Wayne Moses

Current position
- Title: Running backs coach
- Team: University of Hawaii
- Conference: WAC

Biographical details
- Born: January 11, 1955 New Gulf, Texas, U.S.
- Died: March 7, 2024 (aged 69) California, U.S.

Playing career
- 1973–1977: Washington
- Position(s): CB

Coaching career (HC unless noted)
- 1979: Cal State Fullerton (RB)
- 1980: North Carolina State (Asst. DB)
- 1981–1983: Bowling Green (RB)
- 1984–1985: Rutgers (RB)
- 1986–1988: San Diego State (RB)
- 1989: New Mexico (WR)
- 1990–1995: UCLA (RB)
- 1996: California (RB)
- 1997–2000: Washington (RB)
- 2001: USC (RB)
- 2002–2003: Stanford (RB)
- 2004: Pittsburgh (RB)
- 2005: Stanford (RB)
- 2006–2007: St. Louis Rams (RB)
- 2008–2011: UCLA (RB)
- 2012: Idaho (RB)
- 2013: Army (SB)
- 2014-2015: Hawaii (RB)
- 2017-2024: CMS (RB)

= Wayne Moses =

American football player and coach (1955–2024)
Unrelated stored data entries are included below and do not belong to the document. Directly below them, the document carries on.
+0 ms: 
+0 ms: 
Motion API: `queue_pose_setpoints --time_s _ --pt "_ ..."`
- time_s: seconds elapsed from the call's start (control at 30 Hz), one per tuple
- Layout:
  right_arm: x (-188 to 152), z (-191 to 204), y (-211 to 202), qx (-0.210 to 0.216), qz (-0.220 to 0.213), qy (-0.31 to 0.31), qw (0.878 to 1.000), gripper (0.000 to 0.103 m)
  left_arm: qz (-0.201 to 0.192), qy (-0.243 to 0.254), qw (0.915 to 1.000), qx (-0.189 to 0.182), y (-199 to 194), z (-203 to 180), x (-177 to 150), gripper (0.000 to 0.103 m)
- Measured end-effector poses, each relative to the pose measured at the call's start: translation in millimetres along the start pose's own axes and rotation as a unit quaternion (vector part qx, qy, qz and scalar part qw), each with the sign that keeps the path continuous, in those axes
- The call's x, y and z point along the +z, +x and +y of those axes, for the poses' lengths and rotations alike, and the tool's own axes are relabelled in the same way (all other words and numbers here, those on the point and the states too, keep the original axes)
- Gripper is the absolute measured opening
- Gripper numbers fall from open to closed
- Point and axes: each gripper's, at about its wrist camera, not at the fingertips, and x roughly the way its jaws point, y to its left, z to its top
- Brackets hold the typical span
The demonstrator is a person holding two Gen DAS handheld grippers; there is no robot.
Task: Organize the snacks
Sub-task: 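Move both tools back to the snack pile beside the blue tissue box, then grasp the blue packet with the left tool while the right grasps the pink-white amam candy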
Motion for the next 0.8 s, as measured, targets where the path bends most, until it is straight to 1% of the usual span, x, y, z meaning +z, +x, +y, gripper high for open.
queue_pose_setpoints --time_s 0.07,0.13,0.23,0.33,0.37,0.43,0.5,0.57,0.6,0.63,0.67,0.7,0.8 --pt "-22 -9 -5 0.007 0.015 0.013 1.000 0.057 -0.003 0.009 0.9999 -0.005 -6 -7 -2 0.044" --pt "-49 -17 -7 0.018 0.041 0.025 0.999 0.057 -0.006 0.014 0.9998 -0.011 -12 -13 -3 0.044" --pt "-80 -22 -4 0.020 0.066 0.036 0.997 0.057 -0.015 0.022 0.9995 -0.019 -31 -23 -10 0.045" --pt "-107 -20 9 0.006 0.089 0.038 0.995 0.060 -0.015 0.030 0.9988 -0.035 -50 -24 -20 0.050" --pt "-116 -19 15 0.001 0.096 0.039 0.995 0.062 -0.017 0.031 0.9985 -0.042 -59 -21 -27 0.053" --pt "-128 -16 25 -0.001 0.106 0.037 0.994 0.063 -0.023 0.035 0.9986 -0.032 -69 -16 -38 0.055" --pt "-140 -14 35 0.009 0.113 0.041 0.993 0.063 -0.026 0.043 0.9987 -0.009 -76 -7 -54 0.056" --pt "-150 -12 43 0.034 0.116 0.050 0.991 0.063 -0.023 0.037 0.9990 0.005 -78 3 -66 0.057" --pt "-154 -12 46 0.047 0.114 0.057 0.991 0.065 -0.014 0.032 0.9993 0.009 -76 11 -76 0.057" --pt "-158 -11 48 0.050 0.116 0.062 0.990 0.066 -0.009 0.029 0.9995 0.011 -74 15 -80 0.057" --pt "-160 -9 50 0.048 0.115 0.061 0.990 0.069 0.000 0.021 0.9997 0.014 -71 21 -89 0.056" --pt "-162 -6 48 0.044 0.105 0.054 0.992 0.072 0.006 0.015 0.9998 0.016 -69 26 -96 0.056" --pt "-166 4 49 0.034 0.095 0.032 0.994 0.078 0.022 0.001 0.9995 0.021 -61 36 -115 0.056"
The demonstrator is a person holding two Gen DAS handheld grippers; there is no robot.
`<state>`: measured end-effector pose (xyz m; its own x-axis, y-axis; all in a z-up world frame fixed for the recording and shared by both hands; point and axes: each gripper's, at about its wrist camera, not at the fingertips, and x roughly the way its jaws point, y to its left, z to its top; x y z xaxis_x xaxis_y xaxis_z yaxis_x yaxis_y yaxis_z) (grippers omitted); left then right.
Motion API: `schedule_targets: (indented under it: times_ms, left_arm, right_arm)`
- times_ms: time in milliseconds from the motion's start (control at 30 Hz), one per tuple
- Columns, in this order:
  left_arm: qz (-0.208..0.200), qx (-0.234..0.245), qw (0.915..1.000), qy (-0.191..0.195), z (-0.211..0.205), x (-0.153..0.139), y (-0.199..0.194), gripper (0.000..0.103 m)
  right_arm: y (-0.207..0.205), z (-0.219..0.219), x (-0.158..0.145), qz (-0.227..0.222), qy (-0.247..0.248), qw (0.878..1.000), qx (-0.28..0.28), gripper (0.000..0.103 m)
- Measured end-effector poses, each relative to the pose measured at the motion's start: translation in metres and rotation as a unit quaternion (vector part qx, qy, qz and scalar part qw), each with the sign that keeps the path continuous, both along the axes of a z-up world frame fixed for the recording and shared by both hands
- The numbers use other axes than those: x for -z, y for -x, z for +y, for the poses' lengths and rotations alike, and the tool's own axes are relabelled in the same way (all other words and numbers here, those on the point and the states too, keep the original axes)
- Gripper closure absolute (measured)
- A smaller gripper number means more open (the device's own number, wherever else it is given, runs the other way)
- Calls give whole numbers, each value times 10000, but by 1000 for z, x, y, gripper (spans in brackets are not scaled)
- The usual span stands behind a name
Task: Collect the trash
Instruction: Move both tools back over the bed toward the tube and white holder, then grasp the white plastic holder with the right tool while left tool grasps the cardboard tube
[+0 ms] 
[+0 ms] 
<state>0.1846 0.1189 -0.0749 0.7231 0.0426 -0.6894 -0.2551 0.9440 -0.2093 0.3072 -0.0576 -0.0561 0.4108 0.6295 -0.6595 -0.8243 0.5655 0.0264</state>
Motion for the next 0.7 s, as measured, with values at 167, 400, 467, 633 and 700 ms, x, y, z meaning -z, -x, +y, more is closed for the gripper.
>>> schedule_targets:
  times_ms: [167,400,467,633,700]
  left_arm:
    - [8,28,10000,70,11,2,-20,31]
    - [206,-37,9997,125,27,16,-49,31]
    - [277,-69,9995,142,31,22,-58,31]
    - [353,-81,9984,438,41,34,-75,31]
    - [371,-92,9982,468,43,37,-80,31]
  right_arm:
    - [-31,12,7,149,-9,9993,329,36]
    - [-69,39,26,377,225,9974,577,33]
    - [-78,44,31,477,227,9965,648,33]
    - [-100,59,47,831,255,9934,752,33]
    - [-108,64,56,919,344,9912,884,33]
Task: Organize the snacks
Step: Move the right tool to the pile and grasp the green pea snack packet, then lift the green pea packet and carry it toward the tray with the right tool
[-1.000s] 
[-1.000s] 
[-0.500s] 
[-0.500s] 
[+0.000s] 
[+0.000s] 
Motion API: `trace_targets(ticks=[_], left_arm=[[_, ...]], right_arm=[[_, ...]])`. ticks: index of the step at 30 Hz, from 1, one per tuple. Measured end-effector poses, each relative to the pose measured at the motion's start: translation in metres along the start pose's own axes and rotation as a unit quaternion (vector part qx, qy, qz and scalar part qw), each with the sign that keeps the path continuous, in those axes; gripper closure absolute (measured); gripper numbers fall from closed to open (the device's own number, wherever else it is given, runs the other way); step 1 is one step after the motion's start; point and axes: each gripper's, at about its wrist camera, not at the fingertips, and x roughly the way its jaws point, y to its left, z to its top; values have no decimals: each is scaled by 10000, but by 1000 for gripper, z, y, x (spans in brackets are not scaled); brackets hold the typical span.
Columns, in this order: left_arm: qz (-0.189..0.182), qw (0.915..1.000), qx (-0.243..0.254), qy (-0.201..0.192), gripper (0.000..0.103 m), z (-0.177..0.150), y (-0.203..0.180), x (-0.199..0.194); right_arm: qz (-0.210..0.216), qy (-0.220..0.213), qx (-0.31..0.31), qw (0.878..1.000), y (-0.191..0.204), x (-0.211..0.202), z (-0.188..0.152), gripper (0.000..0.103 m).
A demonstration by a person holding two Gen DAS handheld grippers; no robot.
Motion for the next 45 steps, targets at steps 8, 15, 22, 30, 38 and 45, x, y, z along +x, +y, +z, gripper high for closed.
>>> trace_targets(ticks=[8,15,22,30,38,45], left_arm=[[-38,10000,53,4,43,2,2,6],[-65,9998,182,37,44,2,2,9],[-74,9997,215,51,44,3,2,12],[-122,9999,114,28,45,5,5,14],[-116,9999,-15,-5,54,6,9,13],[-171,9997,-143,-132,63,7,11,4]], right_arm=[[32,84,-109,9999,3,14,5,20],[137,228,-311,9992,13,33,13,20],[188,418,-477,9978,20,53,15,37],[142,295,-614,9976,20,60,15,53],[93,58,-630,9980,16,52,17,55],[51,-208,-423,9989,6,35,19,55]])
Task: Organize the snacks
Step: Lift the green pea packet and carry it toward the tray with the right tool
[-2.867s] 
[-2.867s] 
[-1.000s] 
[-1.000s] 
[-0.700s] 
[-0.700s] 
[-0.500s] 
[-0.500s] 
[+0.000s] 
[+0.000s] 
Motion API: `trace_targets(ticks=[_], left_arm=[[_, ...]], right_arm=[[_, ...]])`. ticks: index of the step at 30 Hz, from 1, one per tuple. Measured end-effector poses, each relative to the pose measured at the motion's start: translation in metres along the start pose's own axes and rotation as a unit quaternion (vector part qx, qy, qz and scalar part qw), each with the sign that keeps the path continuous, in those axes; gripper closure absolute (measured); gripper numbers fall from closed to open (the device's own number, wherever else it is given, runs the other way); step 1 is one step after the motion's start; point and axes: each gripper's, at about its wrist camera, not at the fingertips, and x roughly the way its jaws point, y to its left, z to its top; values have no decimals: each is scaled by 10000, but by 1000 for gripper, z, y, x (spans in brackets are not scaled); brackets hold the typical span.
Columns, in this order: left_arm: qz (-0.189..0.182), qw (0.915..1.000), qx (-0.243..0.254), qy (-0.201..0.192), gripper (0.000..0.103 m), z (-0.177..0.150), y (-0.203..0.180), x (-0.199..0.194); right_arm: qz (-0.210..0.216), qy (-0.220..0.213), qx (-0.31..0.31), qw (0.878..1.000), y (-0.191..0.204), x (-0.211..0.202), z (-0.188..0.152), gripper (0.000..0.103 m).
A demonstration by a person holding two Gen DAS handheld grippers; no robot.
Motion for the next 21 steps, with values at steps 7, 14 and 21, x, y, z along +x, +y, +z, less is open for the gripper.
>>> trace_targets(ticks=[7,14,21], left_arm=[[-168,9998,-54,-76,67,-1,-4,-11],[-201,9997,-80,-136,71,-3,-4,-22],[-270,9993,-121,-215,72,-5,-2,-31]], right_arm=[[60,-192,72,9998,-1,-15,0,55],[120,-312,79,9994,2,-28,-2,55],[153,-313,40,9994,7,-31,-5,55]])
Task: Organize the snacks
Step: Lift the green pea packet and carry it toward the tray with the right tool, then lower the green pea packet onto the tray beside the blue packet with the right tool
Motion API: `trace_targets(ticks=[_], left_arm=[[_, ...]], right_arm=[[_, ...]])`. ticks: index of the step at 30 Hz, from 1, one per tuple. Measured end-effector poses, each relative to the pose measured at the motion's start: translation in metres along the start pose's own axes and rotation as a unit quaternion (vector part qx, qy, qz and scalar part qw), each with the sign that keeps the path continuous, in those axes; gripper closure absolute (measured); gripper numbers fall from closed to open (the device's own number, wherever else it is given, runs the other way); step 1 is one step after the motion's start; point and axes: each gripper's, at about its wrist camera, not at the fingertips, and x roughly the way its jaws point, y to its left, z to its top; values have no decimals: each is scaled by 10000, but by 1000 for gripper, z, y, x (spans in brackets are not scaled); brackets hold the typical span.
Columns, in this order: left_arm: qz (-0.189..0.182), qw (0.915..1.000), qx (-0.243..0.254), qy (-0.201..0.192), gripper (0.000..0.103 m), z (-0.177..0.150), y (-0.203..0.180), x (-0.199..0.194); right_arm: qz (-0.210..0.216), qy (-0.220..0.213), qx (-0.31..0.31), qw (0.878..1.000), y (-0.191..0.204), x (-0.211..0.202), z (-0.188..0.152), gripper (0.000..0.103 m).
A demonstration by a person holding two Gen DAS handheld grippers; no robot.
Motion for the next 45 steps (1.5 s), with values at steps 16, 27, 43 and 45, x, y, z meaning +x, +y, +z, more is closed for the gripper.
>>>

Wayne Moses (January 11, 1955 – March 7, 2024) was an American football coach. He later served as running backs coach under head coach Robb Akey at Idaho.

==Playing career==

===College playing career===
Moses was a starter at the University of Washington, at cornerback. He was a member of the Huskies' 1978 Rose Bowl championship team.

==Coaching career==
Moses was one of Pete Carroll's first hires once he became head coach of the USC Trojans in 2001. Between USC and coaching the UCLA Bruins, Moses was a running backs coach for the National Football League St. Louis Rams and also coached for Stanford and Pitt.

Inland Empire and East Bay were the areas of his recruitment responsibility.

Moses coached many notable players and had successful seasons under his watch including
- 1984 at Rutgers: RB Albert Smith ran for 869 yards and 9 TD in a 7-3 season.
- 1986 at San Diego State: RB Chris Hardy ran for 947 yards and 12 TD in an 8-4 season.
- 1987 at San Diego State: RB Paul Hewitt ran for 1,001 yards and 18 TD.
- 1988 at San Diego State: RB Paul Hewitt ran for 1,055 yards and 10 TD.
- 1991 at UCLA: RB Kevin Williams ran for 1,141 yards and 8 TD.
- 1994 at UCLA: RB Sharmon Shah ran for 1,227 yards and 4 TD.
- 1995 at UCLA: RB Karim Abdul-Jabbar ran for 1,571 yards and 12 TD.

==Personal life and death==
Moses received his bachelor's degree in political science in 1977. Prior to his football career, he trained as an agent with the FBI at Quantico, Virginia. In San Dimas High School, he played both football and basketball.

Moses and his wife, Rosalind, had two daughters, Valerie and Kimberly. Wayne Moses died in California on March 7, 2024, at the age of 69.